[Work task]
Return the data that follows exactly, with each line intact.
***** Data segment *****
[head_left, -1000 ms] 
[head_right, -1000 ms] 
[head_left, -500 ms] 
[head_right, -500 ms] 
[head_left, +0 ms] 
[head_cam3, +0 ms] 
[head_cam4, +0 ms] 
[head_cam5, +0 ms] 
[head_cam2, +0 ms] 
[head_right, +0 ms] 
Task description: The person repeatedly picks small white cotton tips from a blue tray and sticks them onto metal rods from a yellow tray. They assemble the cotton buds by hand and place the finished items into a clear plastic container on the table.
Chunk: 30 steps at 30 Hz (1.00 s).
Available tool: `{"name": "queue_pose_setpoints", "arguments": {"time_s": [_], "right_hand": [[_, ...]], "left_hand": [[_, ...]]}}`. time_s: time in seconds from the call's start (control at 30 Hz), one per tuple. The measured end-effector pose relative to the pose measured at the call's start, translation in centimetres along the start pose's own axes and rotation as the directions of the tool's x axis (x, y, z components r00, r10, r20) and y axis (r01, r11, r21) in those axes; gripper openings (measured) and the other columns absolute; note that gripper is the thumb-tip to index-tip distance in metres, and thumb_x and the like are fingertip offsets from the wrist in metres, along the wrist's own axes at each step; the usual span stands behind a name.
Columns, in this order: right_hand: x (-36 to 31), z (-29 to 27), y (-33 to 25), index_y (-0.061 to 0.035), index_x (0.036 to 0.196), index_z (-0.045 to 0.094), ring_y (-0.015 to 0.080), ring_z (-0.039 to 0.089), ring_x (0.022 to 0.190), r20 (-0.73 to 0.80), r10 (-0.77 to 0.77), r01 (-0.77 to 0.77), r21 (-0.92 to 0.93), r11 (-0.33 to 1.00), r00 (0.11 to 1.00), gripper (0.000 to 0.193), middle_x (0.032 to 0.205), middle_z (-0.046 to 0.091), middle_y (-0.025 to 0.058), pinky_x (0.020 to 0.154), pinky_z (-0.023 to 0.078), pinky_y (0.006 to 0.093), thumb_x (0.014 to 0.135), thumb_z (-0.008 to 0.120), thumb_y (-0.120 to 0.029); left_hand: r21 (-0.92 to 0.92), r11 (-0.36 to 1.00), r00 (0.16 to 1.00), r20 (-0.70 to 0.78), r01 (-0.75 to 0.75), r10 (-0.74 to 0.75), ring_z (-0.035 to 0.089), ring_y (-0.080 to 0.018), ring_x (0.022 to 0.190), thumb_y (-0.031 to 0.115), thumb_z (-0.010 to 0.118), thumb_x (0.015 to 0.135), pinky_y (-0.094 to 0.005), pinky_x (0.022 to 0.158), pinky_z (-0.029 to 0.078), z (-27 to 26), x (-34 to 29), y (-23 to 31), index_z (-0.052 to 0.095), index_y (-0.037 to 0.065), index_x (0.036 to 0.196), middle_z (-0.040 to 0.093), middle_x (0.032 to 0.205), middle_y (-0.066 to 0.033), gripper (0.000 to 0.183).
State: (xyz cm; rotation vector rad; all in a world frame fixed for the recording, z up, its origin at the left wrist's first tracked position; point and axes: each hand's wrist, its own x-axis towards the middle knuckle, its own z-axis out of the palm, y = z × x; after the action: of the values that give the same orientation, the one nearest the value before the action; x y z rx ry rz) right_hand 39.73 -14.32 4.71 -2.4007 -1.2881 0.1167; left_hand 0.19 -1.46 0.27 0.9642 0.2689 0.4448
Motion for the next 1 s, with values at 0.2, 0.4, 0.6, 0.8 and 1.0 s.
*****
[Completed task]
[head_left, -1000 ms] 
[head_right, -1000 ms] 
[head_left, -500 ms] 
[head_right, -500 ms] 
[head_left, +0 ms] 
[head_cam3, +0 ms] 
[head_cam4, +0 ms] 
[head_cam5, +0 ms] 
[head_cam2, +0 ms] 
[head_right, +0 ms] 
Task description: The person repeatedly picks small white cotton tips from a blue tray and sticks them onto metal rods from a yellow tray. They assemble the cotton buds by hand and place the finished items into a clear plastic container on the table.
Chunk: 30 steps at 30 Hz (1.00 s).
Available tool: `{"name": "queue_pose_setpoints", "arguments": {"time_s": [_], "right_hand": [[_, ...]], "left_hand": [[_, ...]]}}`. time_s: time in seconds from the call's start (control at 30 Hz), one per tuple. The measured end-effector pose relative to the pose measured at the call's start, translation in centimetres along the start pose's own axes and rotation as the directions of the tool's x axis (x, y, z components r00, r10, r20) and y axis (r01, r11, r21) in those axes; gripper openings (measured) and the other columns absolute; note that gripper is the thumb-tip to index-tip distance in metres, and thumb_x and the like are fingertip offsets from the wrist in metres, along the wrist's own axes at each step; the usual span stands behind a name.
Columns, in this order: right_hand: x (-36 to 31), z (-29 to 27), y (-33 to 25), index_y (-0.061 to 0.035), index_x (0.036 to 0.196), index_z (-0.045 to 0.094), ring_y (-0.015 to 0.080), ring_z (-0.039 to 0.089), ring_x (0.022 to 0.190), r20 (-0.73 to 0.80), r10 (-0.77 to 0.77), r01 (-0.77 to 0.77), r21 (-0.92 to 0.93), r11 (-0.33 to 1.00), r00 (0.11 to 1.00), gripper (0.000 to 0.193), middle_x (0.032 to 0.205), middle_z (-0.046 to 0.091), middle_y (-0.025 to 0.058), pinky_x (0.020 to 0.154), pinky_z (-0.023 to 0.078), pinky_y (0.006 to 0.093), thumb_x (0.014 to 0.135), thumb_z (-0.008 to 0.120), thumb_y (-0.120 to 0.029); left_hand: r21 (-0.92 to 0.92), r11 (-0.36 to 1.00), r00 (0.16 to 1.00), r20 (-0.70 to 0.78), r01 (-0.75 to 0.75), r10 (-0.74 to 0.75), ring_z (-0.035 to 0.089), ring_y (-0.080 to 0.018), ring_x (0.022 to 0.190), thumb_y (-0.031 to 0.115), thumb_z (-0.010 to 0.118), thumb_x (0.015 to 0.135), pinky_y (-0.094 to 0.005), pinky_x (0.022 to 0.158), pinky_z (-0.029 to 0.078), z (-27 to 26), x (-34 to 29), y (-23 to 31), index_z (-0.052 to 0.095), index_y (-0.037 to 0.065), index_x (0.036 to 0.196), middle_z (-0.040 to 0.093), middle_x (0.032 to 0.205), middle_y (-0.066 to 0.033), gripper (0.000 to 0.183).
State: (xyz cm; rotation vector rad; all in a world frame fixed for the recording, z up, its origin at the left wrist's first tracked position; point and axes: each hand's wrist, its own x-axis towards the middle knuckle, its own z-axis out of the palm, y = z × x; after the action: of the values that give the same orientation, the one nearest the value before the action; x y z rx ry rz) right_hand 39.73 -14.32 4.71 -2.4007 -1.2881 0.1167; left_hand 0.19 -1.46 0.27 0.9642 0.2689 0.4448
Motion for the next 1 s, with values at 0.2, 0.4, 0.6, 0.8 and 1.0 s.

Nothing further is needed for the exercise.